Ma ovviamente non c’è soltanto questo aspetto psicologico (o meglio: psichiatrico) dietro la follia del DdL “Femminicidio” presentato dal Consiglio dei Ministri alla vigilia dell’8 marzo. C’è anche un aspetto legato alla politichetta all’italiana: l’obiettivo in questo senso è duplice. Da un lato serve a disarmare la sinistra e le sue terroriste di piazza, pronte a esibirsi l’8 marzo. Con che coraggio le brigatiste di “Non Una di Meno” potevano manifestare il giorno dopo una proposta come quella del DdL “Femminicidio”? Infatti l’hanno buttata sulla politica internazionale, trasformando la festa della donna in uno “Sciopero globale transfemminista per la Palestina” (???). Idem per ogni altra critica proveniente dal PD o dal M5S: d’ora in avanti il primo Presidente del Consiglio donna nella storia d’Italia e il suo Governo sono di fatto inattaccabili sui temi femministi. Dall’altro lato c’è però un versante politico assai più difensivo: la compagine governativa è alle prese con una serie di problemi cruciali: le bollette fuori controllo, l’UE che vuole miliardi di tagli sullo stato sociale per alimentare la nuova bolla del momento stavolta a vantaggio dei produttori d’armi, il risarcimento agli immigrati della Diciotti con lo strascico di un imbarazzante conflitto inter-istituzionale, più varie altre magagne internazionali… Cosa può esserci di meglio per distrarre la gente che una proposta di legge palesemente anticostituzionale su un tema così tanto ideologizzato e dunque divisivo?

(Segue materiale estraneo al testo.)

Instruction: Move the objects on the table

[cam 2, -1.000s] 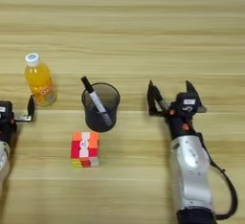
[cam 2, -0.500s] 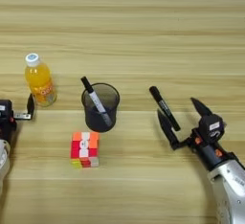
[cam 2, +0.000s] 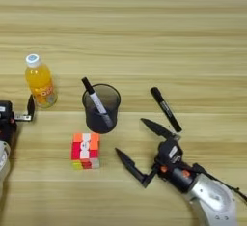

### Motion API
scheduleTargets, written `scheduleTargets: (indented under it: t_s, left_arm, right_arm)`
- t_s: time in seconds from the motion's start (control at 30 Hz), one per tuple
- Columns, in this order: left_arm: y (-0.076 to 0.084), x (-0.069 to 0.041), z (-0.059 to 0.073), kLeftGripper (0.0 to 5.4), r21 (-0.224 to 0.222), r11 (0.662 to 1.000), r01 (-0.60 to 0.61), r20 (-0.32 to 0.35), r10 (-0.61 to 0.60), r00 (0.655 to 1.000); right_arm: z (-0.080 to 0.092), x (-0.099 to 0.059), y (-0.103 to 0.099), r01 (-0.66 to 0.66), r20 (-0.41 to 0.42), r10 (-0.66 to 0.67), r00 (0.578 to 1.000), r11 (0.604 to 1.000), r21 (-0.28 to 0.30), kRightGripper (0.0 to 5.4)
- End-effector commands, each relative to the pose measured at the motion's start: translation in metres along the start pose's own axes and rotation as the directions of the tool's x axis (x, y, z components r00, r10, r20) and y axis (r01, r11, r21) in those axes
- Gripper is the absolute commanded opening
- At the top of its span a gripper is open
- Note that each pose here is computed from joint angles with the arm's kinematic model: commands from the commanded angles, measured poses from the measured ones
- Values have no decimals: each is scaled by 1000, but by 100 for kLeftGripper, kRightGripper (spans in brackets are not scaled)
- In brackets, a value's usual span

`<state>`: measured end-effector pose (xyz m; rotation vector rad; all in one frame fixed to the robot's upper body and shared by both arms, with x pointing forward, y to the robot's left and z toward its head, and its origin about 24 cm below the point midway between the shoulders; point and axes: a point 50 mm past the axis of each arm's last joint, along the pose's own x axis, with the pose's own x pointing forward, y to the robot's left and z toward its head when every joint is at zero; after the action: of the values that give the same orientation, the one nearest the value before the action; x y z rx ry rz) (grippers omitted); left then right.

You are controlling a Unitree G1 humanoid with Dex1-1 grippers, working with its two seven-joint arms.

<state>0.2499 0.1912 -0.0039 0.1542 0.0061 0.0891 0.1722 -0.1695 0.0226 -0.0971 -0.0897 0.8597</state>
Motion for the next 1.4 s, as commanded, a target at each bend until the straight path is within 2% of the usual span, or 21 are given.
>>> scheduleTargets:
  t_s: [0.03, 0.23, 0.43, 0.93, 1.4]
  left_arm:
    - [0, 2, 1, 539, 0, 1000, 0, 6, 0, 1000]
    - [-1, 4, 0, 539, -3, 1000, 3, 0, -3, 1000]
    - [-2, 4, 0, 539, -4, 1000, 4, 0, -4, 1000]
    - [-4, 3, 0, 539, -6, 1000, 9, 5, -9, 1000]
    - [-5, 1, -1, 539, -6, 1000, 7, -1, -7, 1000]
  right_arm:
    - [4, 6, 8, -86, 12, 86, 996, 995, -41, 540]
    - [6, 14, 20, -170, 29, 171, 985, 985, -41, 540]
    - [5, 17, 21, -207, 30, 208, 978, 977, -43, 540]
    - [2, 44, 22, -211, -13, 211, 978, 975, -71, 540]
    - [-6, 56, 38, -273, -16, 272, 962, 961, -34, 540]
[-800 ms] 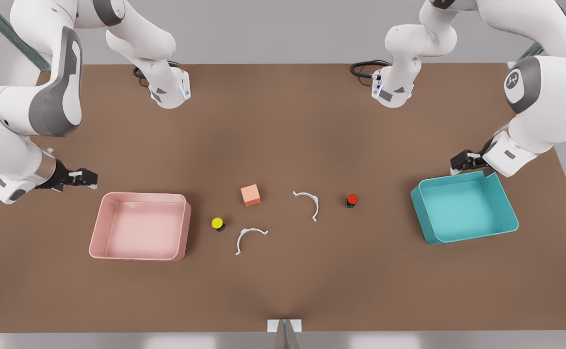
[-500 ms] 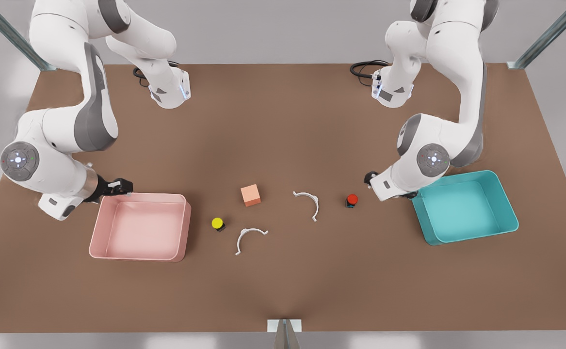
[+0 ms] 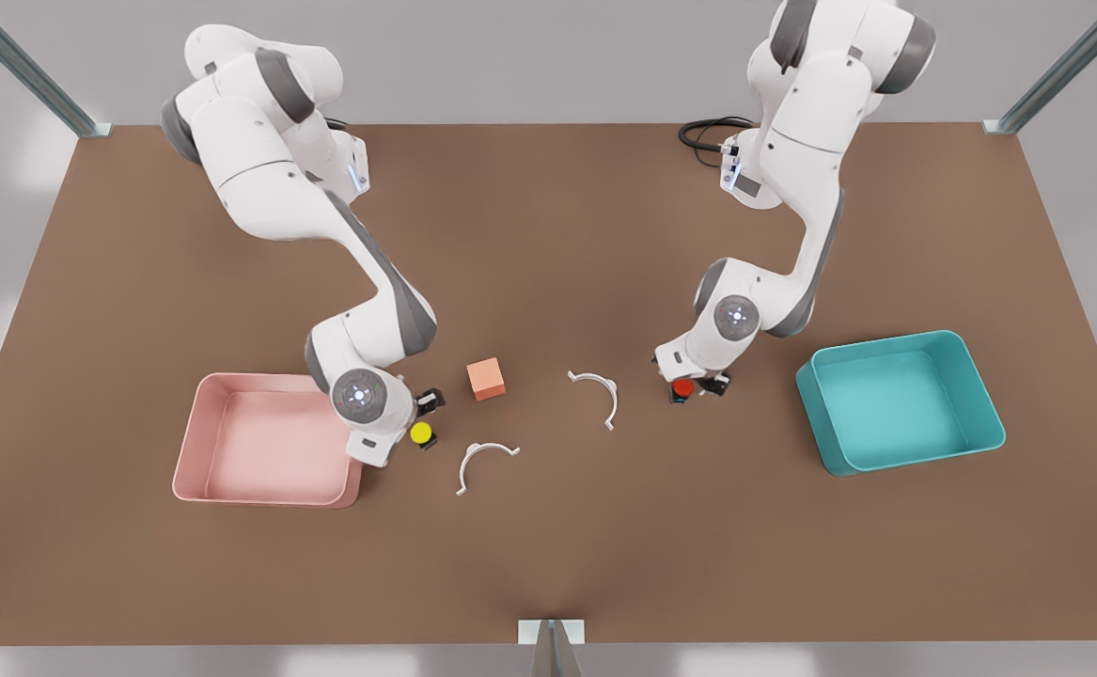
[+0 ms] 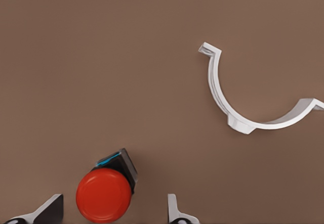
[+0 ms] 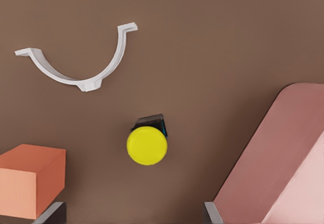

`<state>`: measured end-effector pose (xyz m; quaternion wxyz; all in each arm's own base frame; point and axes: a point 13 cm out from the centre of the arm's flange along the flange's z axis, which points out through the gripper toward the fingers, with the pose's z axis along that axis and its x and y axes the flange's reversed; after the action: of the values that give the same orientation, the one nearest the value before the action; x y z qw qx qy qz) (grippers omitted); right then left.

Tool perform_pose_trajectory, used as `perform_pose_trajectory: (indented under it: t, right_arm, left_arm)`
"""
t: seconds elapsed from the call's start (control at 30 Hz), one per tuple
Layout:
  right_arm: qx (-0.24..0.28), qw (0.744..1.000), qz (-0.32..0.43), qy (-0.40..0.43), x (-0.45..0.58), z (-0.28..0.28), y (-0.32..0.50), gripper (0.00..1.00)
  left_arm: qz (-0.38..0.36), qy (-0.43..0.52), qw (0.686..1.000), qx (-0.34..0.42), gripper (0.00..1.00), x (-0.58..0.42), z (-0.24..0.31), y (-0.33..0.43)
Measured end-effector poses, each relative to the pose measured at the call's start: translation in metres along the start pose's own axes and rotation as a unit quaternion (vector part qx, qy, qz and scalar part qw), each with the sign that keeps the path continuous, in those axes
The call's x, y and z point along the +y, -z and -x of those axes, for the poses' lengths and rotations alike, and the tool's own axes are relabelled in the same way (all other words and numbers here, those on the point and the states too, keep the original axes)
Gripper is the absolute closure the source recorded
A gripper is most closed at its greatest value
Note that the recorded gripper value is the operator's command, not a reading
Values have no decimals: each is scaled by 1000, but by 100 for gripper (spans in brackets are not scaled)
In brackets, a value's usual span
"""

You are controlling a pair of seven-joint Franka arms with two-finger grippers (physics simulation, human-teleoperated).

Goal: Place the red button in the blue storage box with the left arm, and place the yellow button in the pink storage box with the right arm

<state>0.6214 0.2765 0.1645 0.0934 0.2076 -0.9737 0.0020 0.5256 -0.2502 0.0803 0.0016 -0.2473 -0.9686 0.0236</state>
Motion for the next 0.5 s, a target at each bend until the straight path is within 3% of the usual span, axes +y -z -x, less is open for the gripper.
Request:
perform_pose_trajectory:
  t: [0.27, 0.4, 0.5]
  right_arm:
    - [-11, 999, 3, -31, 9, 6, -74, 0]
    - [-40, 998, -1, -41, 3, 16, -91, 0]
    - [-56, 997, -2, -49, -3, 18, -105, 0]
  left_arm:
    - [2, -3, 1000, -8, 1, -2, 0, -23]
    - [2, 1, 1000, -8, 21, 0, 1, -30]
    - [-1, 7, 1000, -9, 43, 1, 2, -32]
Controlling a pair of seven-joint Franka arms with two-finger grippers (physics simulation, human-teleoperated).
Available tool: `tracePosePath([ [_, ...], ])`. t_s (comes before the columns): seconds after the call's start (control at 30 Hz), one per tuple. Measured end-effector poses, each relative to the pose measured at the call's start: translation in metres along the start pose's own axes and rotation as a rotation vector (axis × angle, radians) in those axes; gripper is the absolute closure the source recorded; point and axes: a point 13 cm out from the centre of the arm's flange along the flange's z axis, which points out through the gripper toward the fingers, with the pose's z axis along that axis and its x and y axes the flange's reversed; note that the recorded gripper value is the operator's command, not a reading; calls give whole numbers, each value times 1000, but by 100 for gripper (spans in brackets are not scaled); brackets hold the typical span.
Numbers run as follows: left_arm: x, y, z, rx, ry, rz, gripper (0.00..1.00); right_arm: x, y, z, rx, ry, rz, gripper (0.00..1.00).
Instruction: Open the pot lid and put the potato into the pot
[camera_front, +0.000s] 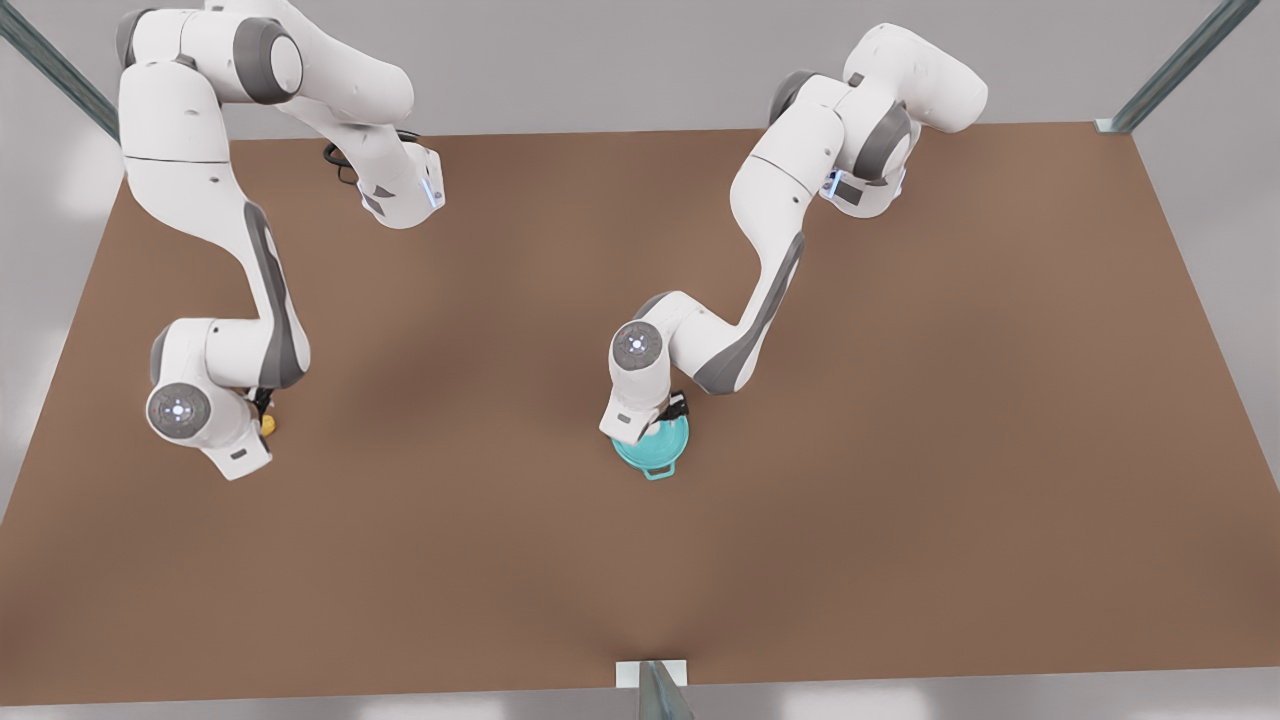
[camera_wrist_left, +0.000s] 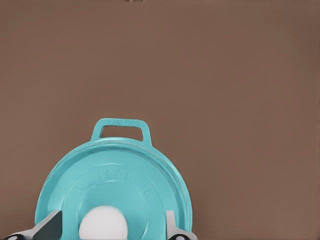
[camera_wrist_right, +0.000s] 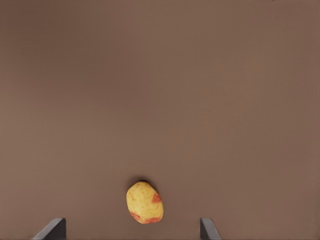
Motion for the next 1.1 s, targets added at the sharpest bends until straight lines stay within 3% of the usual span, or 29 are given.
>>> tracePosePath([
  [0.13,-1,-2,4,6,-5,-17,0,2,-4,15,14,-1,-10,0],
  [0.17,-1,-2,4,7,-6,-21,20,1,-5,19,15,-1,-14,0],
  [0.27,-1,-3,4,10,-7,-32,52,-3,-5,35,7,-1,-26,0],
  [0.37,-1,-2,1,7,-4,-41,63,11,-6,52,-4,-6,-11,0],
  [0.5,-19,14,-24,-2,17,-81,63,25,-5,63,-9,-11,-6,1],
  [0.7,-163,171,-18,-54,93,-304,63,19,17,89,-34,-11,-40,1],
  [0.97,-177,199,68,-77,96,-217,61,28,9,97,15,-6,-62,1],
  [1.0,-179,198,70,-70,88,-204,27,28,7,100,20,-4,-67,1],
  [1.03,-182,196,69,-61,80,-192,0,28,6,103,24,-2,-72,1],
  [1.1,-190,196,61,-44,66,-171,0,28,4,107,29,0,-78,1],
])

C’è poi l’aspetto economico. Nel “pacchetto” delirante del 7 marzo sono compresi immancabili corsi di indottrinamento per magistrati sul tema del femminicidio ed anche ampie prebende per l’industria dell’antiviolenza, a partire dagli 8 milioni e mezzo di euro per aprire centri antiviolenza presso le università. Non bastava aver aumentato il reddito di cittadinanza da 400 a 500 euro per le donne che si rivolgono ai CAV, palese incentivo volto a far lavorare questi ultimi e a poter dire che il numero di donne vittime di violenza è in aumento, pur contro la realtà dei fatti. Ora, con questa nuova iniezione di denaro, la destra si accredita come referente affidabile presso il vittimificio professionale e il suo mandante ideologico, quel femminismo italiano che tradizionalmente basa la propria sopravvivenza sul clientelismo della sinistra. Tutto questo a costo di un impatto devastante sotto il profilo giuridico, giudiziario e alla fine sociale. La prima vittima di tutto è il principio di uguaglianza, affermato all’Art.3 della Costituzione anche come reazione e contraltare alle vergognose discriminazioni antiebraiche del periodo fascista. I pronipoti del regime, per garantirsi sopravvivenza politica, ricicciano la discriminazione cambiando oggetto: stavolta sono gli uomini, la cui vita vale 20 o 30 anni di carcere, mentre quella delle donne vale un ergastolo. Senza contare la pochezza morale di approvare nuovi inasprimenti ogni qual volta ci sia qualche ricorrenza femminista, cioè due volte all’anno, l’8 marzo e il 25 novembre. Ormai è un obbligo, come le strenne per i bambini a Natale. Ora che questo governo si è instradato su parossismo legislativo su questi temi, perché non disporre l’incarcerazione preventiva e immediata di tutti gli uomini, compresi i neonati maschi? Invece dello stillicidio due volte all’anno, ci si toglierebbe il pensiero in un colpo solo.